## [Exercise prompt]
It is required that the lines from the top of the listing through the line with "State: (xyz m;" be reproduced exactly, excluding pictures.

━━━ Supplied material ━━━

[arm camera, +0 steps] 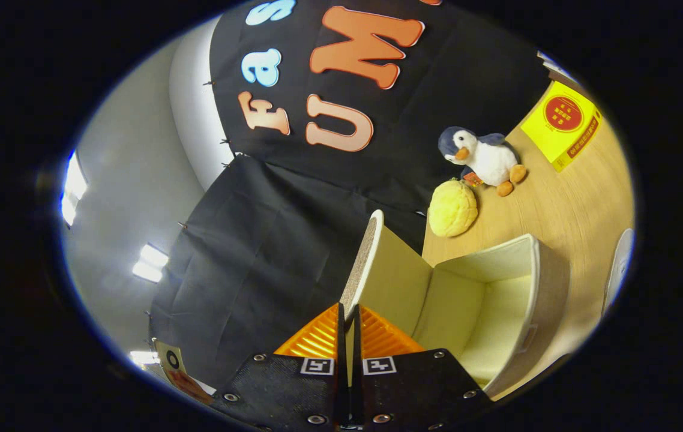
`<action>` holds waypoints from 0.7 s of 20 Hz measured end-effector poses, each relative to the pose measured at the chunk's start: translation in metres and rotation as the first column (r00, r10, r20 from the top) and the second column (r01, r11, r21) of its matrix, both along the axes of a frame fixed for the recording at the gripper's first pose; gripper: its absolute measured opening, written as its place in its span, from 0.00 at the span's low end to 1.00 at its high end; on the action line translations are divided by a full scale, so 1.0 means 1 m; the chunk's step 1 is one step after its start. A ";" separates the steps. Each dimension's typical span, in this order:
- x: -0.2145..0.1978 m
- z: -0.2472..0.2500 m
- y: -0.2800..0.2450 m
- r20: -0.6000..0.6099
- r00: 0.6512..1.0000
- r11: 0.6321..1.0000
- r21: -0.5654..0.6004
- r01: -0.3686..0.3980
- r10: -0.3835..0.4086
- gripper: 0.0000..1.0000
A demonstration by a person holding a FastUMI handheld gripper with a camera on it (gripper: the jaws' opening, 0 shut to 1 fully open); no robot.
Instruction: Open the storage box then place both shoes into the box .Put the left shoe in first, then the right shoe, with the right side of both shoes facing outward in a uniform manner.
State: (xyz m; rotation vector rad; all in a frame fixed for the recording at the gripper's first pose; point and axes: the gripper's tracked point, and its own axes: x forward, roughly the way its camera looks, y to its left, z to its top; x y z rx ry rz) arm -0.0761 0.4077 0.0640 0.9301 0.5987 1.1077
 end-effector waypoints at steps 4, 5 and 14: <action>-0.012 0.003 0.055 0.027 0.998 0.997 -0.055 -0.047 0.048 0.03; -0.017 0.001 0.071 0.029 0.998 0.995 -0.073 -0.061 0.063 0.03; -0.009 -0.045 0.119 0.199 0.979 0.919 -0.392 0.049 0.033 0.43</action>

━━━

## [Reply to the task]
[arm camera, +0 steps] 
`<action>` holds waypoints from 0.7 s of 20 Hz measured end-effector poses, each relative to the pose measured at the chunk's start: translation in metres and rotation as the first column (r00, r10, r20 from the top) and the second column (r01, r11, r21) of its matrix, both along the axes of a frame fixed for the recording at the gripper's first pose; gripper: its absolute measured opening, written as its place in its span, from 0.00 at the span's low end to 1.00 at its high end; on the action line translations are divided by a full scale, so 1.0 means 1 m; the chunk's step 1 is one step after its start. A ";" separates the steps. Each dimension's typical span, in this order:
- x: -0.2145..0.1978 m
- z: -0.2472..0.2500 m
- y: -0.2800..0.2450 m
- r20: -0.6000..0.6099
- r00: 0.6512..1.0000
- r11: 0.6321..1.0000
- r21: -0.5654..0.6004
- r01: -0.3686..0.3980
- r10: -0.3835..0.4086
- gripper: 0.0000..1.0000
A demonstration by a person holding a FastUMI handheld gripper with a camera on it (gripper: the jaws' opening, 0 shut to 1 fully open); no robot.
Instruction: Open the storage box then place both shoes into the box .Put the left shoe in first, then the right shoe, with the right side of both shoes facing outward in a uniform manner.
State: (xyz m; rotation vector rad; all in a frame fixed for the recording at the gripper's first pose; point and axes: the gripper's tracked point, and its own axes: x forward, roughly the way its camera looks, y to its left, z to its top; x y z rx ry rz) arm -0.0761 0.4077 0.0640 0.9301 0.5987 1.1077

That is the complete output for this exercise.